» Problem
Print the data below exactly, but only the lines from the one containing "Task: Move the" down to the one containing "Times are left", inclusive.

(Records from a data source)

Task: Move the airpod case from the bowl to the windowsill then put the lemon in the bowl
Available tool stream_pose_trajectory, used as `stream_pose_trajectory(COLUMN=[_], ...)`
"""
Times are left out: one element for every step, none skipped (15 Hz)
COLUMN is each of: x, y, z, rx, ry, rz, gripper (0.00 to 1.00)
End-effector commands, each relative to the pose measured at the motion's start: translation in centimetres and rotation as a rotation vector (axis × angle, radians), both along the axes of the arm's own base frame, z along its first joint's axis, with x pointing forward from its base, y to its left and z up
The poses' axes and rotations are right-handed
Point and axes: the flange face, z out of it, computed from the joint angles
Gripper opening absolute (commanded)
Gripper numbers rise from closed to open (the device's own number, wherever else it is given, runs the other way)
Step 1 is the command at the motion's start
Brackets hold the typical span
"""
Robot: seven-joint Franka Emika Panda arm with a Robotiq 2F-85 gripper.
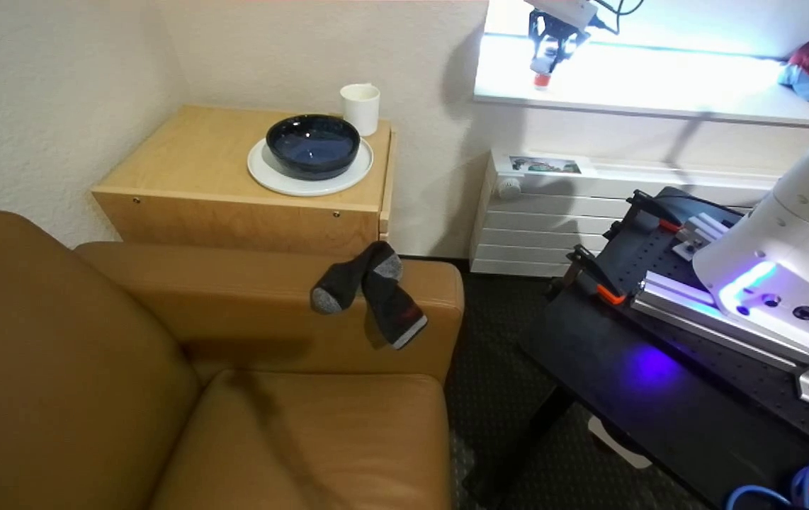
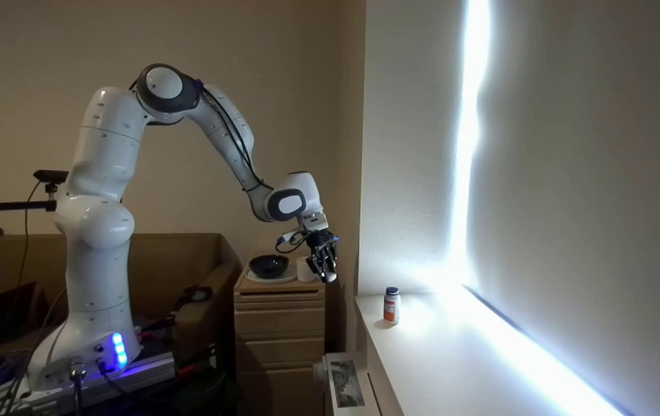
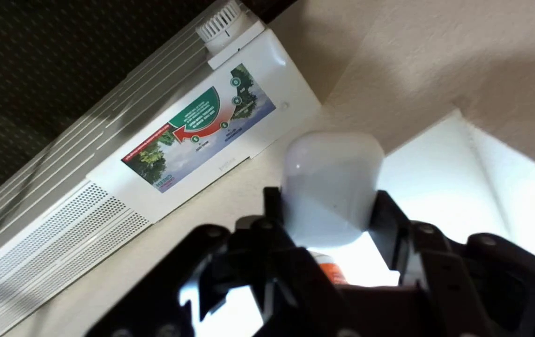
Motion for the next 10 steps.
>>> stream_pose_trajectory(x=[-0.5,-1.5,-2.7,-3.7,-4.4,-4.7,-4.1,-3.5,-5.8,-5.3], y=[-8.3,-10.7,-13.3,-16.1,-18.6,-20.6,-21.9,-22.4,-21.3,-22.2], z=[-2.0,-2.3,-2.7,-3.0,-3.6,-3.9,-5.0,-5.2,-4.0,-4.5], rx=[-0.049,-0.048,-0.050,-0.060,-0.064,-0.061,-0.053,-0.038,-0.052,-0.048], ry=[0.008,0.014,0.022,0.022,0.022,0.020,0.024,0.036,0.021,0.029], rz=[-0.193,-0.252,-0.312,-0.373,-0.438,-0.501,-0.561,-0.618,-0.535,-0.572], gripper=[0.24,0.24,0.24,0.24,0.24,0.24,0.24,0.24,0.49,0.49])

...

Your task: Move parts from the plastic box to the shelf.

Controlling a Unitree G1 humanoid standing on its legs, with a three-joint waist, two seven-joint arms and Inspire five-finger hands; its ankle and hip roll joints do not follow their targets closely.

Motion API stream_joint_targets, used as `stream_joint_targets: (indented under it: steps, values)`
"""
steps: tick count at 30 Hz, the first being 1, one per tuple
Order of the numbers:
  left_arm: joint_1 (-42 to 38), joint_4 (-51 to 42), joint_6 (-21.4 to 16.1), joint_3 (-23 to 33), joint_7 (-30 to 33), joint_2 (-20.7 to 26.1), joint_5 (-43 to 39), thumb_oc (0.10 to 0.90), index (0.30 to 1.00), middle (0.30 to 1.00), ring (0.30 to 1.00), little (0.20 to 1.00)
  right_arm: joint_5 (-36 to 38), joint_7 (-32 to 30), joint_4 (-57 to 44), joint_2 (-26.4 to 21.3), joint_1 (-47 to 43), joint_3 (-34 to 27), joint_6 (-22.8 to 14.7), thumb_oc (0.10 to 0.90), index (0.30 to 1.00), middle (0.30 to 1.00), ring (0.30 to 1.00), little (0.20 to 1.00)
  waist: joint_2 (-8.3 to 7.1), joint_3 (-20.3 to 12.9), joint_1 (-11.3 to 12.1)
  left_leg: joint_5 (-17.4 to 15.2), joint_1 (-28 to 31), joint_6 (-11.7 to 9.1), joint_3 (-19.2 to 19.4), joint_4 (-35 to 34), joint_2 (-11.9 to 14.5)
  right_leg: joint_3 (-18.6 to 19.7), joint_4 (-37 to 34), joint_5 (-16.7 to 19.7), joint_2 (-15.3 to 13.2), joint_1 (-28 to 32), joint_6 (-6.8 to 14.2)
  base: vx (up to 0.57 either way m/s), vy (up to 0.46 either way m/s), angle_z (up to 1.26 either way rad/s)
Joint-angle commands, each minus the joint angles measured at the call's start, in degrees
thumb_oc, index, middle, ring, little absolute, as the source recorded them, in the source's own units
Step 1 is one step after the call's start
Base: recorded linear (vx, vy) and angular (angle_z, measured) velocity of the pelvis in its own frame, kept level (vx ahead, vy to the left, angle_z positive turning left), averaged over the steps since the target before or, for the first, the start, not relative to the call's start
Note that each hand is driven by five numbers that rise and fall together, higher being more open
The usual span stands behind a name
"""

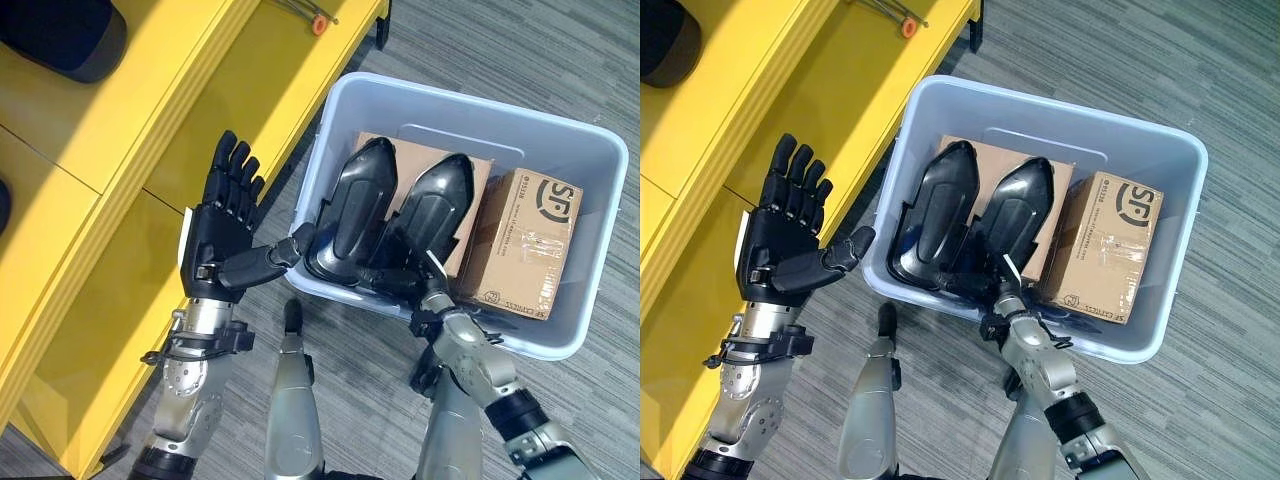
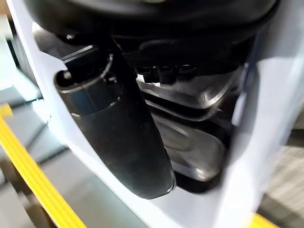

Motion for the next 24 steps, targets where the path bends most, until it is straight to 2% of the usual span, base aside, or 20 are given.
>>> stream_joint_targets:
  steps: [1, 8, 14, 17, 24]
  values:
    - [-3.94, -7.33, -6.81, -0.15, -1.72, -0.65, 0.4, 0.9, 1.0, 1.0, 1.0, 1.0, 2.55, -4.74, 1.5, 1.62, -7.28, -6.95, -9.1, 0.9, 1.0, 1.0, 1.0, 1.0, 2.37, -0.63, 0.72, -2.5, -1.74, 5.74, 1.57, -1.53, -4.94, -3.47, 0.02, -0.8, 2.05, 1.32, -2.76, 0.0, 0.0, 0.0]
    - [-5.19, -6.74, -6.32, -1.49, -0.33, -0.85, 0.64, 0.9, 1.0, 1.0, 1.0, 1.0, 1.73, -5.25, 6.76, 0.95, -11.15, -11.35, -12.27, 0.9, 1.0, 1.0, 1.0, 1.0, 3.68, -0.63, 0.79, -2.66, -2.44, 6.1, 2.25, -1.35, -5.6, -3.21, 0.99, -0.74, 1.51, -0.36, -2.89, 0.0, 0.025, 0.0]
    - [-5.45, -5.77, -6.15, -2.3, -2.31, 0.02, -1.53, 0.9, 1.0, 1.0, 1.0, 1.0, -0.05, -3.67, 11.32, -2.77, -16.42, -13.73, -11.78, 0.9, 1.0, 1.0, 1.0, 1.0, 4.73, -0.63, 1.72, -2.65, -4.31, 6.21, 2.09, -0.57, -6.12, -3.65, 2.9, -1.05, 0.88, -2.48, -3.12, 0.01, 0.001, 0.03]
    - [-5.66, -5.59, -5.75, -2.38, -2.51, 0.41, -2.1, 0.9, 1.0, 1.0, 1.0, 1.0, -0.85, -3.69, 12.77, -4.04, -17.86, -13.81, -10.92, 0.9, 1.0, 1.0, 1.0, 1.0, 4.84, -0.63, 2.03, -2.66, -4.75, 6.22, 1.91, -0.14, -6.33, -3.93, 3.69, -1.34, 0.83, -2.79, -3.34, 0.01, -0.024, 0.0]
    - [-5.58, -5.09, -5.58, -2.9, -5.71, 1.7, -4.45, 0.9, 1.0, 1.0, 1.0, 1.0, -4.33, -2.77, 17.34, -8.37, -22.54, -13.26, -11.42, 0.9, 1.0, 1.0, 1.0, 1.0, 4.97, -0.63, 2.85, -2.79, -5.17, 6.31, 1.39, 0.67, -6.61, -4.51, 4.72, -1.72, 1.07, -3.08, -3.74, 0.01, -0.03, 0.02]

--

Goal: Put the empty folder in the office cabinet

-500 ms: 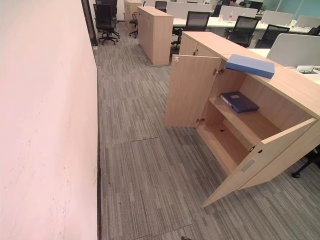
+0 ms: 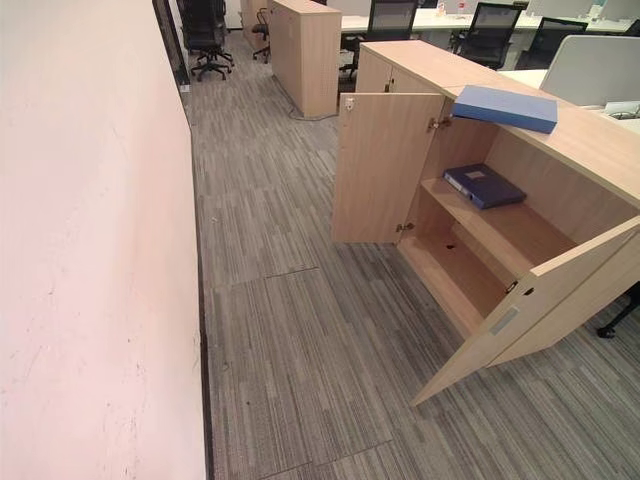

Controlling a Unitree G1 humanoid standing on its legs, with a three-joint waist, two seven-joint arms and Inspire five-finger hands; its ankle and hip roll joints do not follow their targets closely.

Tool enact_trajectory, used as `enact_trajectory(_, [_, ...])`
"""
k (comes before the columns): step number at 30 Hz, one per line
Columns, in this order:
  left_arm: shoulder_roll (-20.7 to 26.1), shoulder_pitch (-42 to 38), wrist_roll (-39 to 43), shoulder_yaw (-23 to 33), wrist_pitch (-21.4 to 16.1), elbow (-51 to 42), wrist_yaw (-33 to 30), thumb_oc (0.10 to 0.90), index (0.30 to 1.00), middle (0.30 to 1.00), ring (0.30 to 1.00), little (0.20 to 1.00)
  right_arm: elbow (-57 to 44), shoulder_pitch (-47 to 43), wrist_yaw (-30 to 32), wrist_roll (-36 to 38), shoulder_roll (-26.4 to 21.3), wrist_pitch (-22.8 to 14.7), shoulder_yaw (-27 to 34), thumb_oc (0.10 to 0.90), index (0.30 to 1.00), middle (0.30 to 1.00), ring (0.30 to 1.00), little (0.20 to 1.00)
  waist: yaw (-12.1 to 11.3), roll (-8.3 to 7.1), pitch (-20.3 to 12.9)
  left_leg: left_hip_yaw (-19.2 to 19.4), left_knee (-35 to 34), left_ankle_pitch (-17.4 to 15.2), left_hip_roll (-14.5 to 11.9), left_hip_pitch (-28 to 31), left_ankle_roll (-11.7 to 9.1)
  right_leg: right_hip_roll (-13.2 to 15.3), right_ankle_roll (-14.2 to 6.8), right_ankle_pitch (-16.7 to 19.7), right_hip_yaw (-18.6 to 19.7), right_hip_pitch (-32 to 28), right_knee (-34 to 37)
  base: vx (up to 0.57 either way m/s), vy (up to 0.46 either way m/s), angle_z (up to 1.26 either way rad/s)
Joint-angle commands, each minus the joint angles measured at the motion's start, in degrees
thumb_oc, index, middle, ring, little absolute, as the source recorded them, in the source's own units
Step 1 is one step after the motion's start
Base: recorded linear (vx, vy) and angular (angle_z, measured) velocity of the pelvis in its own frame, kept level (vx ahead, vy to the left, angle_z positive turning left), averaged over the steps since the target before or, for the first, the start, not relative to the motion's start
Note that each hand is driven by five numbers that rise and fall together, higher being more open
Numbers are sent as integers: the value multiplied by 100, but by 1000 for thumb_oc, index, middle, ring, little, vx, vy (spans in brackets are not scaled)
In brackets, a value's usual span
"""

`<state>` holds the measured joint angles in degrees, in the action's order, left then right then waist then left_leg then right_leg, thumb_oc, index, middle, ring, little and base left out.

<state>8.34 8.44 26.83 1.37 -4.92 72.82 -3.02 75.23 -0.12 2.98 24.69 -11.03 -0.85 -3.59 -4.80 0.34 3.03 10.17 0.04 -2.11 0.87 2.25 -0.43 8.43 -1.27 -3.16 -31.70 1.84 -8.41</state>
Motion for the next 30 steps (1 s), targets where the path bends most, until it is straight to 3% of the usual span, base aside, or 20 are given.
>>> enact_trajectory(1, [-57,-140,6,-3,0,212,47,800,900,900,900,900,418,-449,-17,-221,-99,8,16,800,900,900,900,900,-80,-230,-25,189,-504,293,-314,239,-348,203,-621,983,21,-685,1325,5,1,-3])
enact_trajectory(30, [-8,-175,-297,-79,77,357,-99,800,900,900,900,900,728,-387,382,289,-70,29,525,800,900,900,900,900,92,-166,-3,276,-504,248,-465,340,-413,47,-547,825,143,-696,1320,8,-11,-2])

» Result
Task: Move the airpod case from the bowl to the windowsill then put the lemon in the bowl
Available tool stream_pose_trajectory, used as `stream_pose_trajectory(COLUMN=[_], ...)`
"""
Times are left out: one element for every step, none skipped (15 Hz)

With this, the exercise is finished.